**WHAT TO PRODUCE:** Below is a listing; retype exactly the lines between the one containing "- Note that" and the one containing "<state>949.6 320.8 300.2", inclusive, minus the pictures.

**THE DATA:**

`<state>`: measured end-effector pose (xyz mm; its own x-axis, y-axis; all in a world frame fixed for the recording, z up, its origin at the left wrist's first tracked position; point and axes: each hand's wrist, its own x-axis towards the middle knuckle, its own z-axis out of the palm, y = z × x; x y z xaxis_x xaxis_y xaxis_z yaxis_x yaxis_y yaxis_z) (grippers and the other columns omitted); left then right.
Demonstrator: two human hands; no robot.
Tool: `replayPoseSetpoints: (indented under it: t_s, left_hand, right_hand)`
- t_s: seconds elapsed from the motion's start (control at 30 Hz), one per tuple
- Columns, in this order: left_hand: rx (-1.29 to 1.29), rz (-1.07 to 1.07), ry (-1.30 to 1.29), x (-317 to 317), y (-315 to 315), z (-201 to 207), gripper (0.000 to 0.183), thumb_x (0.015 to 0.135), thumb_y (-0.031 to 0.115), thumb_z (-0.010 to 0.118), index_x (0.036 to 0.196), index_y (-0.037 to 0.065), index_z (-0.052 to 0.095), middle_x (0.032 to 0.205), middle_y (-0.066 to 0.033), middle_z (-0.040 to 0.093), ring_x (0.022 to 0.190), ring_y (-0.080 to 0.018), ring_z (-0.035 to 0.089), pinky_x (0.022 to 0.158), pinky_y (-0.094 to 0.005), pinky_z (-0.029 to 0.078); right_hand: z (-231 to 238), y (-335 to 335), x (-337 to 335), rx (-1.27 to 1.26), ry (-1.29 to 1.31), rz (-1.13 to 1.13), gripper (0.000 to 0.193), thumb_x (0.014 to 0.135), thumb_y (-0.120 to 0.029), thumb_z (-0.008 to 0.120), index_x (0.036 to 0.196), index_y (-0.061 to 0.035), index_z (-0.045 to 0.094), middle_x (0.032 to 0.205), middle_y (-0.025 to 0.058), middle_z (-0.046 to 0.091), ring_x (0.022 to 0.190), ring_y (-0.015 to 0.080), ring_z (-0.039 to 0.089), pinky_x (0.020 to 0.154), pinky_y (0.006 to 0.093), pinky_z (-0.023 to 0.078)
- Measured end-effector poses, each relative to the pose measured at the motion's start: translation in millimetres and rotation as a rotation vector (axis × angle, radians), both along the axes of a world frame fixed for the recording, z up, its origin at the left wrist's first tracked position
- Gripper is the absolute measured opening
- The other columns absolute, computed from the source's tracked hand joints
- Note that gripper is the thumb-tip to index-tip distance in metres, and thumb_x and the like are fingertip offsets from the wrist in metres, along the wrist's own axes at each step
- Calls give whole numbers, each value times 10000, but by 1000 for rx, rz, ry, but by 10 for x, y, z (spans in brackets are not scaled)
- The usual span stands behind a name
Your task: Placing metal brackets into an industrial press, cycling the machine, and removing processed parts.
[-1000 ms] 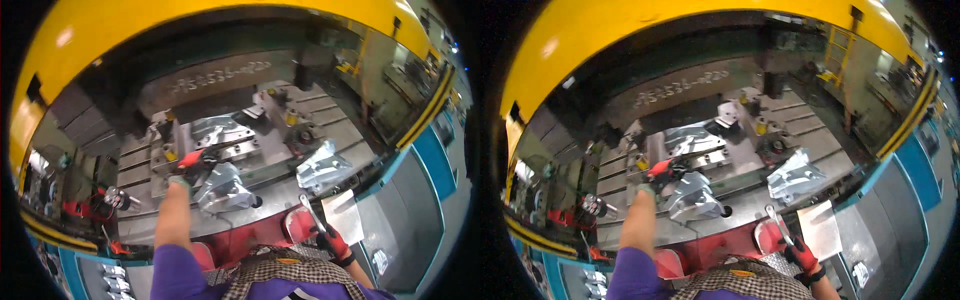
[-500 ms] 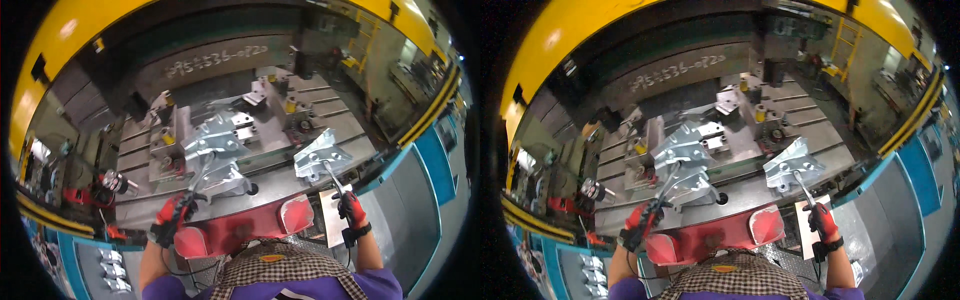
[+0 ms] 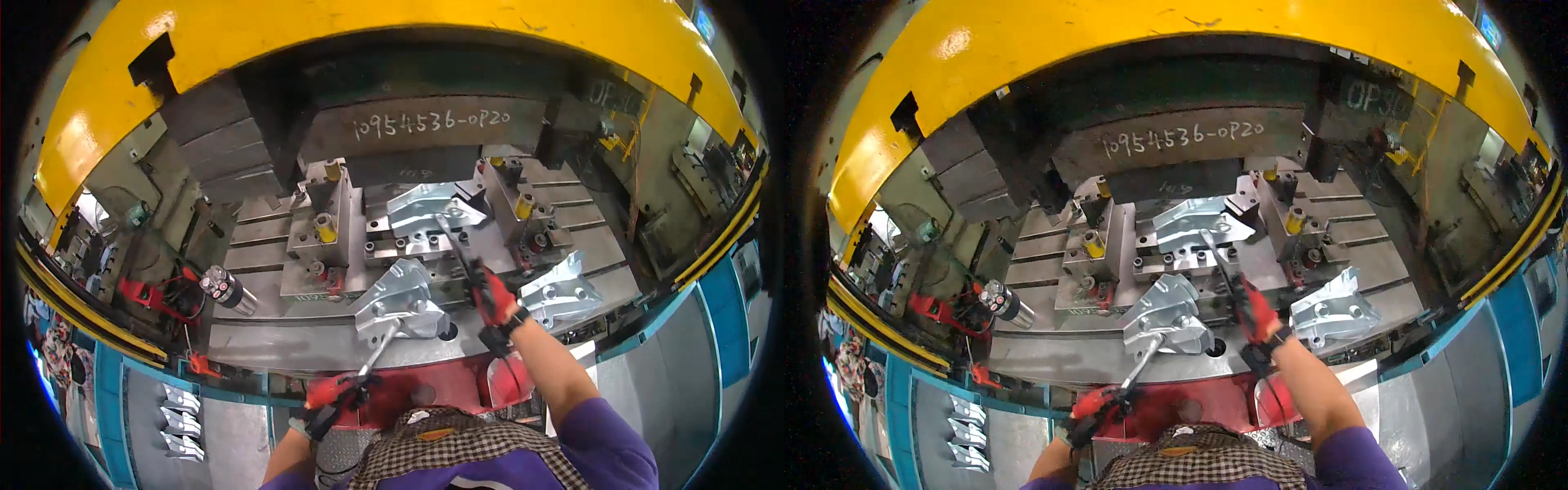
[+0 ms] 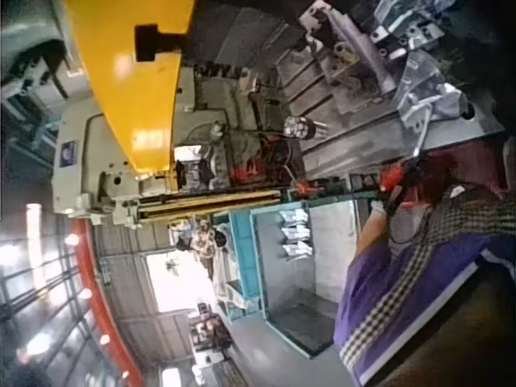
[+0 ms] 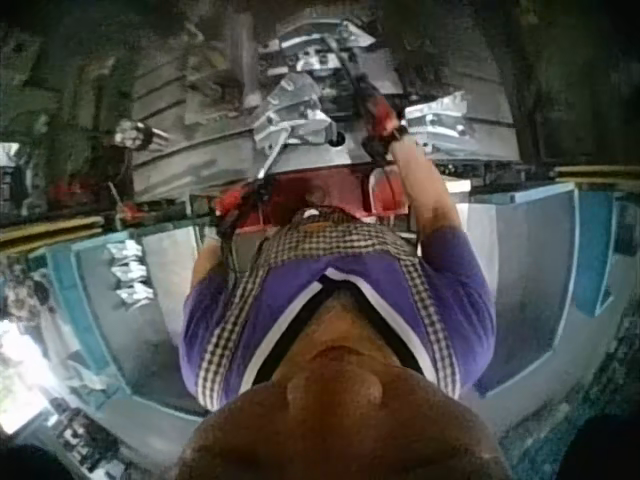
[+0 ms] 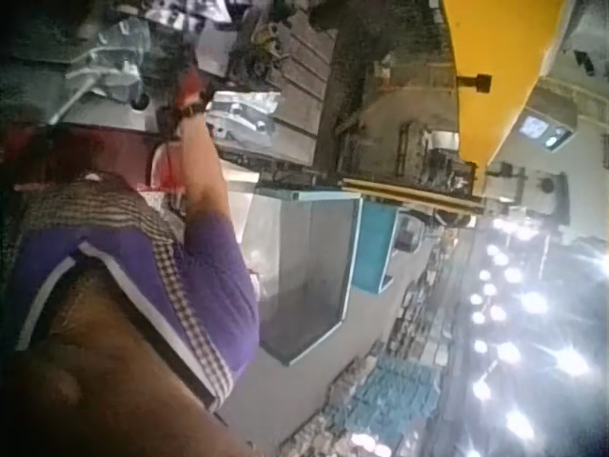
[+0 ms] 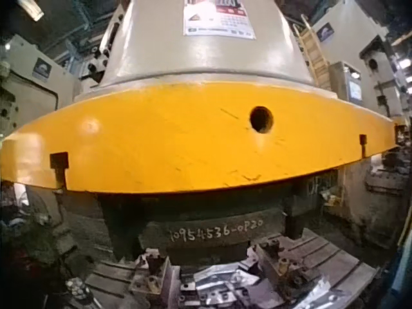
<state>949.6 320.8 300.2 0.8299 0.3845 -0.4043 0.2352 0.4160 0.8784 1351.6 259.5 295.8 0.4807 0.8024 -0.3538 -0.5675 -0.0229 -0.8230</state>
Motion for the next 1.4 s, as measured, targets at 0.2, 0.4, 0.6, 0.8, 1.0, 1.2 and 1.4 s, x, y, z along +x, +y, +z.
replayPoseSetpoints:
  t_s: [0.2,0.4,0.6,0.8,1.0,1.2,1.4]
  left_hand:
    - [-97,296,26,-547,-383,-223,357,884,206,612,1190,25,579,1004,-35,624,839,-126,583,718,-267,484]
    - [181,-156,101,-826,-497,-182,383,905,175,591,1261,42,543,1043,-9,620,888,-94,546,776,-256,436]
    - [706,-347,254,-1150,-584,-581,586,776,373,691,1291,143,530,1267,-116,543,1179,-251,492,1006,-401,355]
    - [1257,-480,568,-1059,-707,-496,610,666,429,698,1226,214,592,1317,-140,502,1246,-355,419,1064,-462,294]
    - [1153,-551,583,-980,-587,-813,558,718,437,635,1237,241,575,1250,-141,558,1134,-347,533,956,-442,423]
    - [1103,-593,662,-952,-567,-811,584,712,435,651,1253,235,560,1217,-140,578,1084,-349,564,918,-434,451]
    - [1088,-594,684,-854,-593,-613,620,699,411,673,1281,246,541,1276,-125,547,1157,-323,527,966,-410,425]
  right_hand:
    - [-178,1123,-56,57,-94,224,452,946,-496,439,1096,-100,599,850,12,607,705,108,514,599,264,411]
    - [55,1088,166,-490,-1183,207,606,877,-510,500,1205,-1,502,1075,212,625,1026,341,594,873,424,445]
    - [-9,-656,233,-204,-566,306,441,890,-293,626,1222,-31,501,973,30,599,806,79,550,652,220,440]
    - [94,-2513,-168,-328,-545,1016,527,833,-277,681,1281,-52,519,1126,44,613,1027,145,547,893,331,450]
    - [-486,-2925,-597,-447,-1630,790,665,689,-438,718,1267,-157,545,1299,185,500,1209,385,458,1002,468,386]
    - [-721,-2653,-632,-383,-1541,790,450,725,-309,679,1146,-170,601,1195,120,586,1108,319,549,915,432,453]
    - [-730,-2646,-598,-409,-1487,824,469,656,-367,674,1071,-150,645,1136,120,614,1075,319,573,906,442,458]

**PROBLEM SOLUTION:**
- Note that gripper is the thumb-tip to index-tip distance in metres, and thumb_x and the like are fingertip offsets from the wrist in metres, along the wrist's own axes at each step
- Calls give whole numbers, each value times 10000, but by 1000 for rx, rz, ry, but by 10 for x, y, z (spans in brackets are not scaled)
- The usual span stands behind a name
Your task: Placing metal brackets into an industrial press, cycling the machine, and removing processed parts.
[-1000 ms] 
[-500 ms] 
[+0 ms] 
[+0 ms] 
[+0 ms] 
[+0 ms] 
[+0 ms] 
<state>949.6 320.8 300.2 0.8299 0.3845 -0.4043 0.2352 0.4160 0.8784 1351.6 259.5 295.8 0.4807 0.8024 -0.3538 -0.5675 -0.0229 -0.8230</state>

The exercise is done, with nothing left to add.